Nominees, in no particular order:

  1. Adventures of NinjaMama
  2. Another Piece of Cake
  3. Attracted to Shiny Things
  4. ComfyTown Chronicles
  5. Dysfunction Junction
  6. Little Bird’s Dad
  7. Mommy Man
  8. Mommy, For Real
  9. MomSoPolitan
  10. My Life As Lucille
  11. Old Dog New Tits
  12. Sometimes I Sleep
  13. The Honest Mommy
  14. YOU ARE A GOOD MAMA
  15. You’re My Favorite Today

Okay, you caught me, that’s totally in a particular order. Alphabetical, for those index-ly challenged.

Random Act of Kindness

This weekend, I heard about a family that was getting rid of their baby gear, so I asked If I could pass it on to a new family.

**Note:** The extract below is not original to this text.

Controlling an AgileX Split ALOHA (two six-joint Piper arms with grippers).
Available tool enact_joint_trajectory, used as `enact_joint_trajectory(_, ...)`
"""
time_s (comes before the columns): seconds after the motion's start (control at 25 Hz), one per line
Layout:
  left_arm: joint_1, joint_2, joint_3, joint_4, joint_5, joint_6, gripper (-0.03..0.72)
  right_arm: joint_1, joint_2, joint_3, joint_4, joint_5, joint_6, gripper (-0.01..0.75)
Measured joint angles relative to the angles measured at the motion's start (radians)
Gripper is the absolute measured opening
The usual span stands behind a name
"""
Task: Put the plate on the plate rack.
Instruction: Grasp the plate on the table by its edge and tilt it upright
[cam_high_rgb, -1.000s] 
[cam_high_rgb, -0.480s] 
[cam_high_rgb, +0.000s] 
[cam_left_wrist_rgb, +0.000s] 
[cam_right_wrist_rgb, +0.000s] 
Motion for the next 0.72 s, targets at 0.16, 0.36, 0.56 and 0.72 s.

I took a ride and loaded up the SUV. I was able to get the expecting parents a bouncy seat, swing, play mat, portable booster, compact stroller and an excersaucer. I threw in my Baby Bjorn that my ginormous baby outgrew before leaving the womb, and a sling carrier for good measure.

I know how grateful I am to the parents who have given me items that their babies used for such a short time, so it’s nice to be able to hook up others in the same boat. (Note: The dog pictured below was not part of the swag, he’s just big with the photobombs.)